Okta ABAC implementation using OAuth 2.0


#1

I am new to Okta. And we are planning to purchase okta OneApp package. Our need is to provide them attribute based access control to forms fields of different entities including user as well.
I have gone through the okta documentation and only find one page(https://developer.okta.com/books/api-security/authz/attribute-based) about ABAC and finding it difficult to get any further support or detailed helping material , how actually okta helps to implement ABAC , any java example or further details will be highly appreciated and motivate us.

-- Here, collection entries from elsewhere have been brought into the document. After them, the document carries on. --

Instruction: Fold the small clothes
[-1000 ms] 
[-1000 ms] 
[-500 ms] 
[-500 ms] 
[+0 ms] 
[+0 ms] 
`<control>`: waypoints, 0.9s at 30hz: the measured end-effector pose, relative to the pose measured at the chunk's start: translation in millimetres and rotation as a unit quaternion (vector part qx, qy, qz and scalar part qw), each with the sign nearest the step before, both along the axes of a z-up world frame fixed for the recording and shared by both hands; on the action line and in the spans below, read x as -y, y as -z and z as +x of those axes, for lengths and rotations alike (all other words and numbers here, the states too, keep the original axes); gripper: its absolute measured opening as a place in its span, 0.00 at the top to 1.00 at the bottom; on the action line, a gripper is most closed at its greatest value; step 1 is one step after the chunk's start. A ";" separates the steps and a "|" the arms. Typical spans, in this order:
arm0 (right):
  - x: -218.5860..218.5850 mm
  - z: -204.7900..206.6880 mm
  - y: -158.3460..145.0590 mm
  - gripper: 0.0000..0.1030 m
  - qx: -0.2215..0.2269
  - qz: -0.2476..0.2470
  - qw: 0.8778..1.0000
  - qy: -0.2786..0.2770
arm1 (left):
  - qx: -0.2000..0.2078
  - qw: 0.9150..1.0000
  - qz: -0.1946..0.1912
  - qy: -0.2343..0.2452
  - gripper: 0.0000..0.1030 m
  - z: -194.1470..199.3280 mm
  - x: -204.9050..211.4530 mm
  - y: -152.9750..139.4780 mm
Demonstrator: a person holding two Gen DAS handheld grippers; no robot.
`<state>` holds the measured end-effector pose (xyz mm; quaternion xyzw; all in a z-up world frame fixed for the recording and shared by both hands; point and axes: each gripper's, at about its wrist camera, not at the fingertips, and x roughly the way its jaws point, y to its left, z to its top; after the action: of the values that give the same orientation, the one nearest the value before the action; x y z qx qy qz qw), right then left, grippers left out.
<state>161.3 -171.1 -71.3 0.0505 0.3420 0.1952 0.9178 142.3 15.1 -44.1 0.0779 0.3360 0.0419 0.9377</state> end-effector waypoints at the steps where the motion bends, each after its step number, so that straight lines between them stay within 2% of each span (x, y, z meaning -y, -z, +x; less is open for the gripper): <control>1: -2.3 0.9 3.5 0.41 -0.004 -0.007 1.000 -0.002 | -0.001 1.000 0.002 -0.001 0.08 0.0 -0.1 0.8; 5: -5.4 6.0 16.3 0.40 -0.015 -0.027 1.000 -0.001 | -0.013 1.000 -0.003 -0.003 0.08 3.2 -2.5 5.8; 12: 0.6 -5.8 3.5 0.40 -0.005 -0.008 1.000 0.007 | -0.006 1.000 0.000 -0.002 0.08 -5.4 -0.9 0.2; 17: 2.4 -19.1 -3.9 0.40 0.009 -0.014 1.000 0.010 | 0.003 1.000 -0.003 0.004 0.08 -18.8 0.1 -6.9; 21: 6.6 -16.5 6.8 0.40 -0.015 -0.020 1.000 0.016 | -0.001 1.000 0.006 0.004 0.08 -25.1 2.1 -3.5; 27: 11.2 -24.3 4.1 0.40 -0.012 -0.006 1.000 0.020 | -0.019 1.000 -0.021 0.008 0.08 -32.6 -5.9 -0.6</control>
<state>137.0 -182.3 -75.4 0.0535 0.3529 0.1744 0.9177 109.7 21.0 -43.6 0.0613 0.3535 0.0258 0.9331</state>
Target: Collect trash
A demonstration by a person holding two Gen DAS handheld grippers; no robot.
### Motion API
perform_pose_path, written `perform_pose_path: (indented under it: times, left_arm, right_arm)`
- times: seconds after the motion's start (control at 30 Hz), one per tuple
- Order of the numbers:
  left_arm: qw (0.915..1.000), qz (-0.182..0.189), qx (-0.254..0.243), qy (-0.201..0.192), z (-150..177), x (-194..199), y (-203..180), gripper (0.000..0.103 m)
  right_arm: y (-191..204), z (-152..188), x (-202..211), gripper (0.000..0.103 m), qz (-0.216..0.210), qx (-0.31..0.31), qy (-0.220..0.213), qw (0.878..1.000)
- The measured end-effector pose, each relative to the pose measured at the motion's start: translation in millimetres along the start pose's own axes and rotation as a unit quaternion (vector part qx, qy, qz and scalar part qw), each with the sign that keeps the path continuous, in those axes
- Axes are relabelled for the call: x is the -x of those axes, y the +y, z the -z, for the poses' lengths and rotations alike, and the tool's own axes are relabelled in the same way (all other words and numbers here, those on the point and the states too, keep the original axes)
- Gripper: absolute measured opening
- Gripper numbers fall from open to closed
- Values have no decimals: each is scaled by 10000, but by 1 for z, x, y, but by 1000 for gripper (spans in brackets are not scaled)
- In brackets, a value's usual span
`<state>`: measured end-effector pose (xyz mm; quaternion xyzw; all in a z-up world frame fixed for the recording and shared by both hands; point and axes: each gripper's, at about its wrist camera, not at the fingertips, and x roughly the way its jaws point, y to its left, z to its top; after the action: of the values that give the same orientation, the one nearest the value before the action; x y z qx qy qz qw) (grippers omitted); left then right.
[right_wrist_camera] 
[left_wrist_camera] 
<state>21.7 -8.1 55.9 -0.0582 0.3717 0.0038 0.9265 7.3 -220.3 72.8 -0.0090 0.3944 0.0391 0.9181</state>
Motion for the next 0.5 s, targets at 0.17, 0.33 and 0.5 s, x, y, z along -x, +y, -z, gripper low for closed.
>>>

It will be great if anyone can guide me in the right direction and how ABAC will be implemented and achieved using Okta.

Thanks


#2

First off, I’m going to assume that the OAuth access token is the source of the attributes used to determine access control. An ABAC solution may use the OAuth token only for the authenticated user ID or for additional attributes. A lot of the specifics for this is dependent on the application frameworks for both the UI and the back-end server, so all I can give you are generalities
In Okta:

  1. Determine the attributes you will use for your access control.
  2. Create one or more claims that will put these attributes into an access token.
  3. Assign the claims to every scope or create specific scope(s) associated with these claims.
    Note: You may also want to define a policy that grants these scopes based on specific group membership. This does complicate the Okta configuration and the operational implications may outweigh the added security.

In your application,
a) ensure the ‘user’ or ‘client’ requests an access token from Okta using either the openid scope or the scope created in step 3).
b) supply the access token in all requests to your application server for any endpoint requiring authorization. Typically, this is a REST web service and the token is supplied in the HTTP authorization header as a Bearer token.
c) In the back-end server at the point where an access control decision is made, determine access based on the value of the appropriate claim in the token. I strongly suggest you use some application security framework, such as Spring Security (bundled with Spring Boot), Oracle Platform Security Services, Apache Shiro, or whatever to validate the access token and create a security context based on the token. Do not roll your own!


#3

I’m having the same problem. If we take the example provided on the OKTA site (linked above) how specifically does the application grant a specific user access to a specific playlist. Given a specific user and a specific playlist how does the application know if that user has “edit:playlist” permission? The example goes about 50% into explaining it and then stops.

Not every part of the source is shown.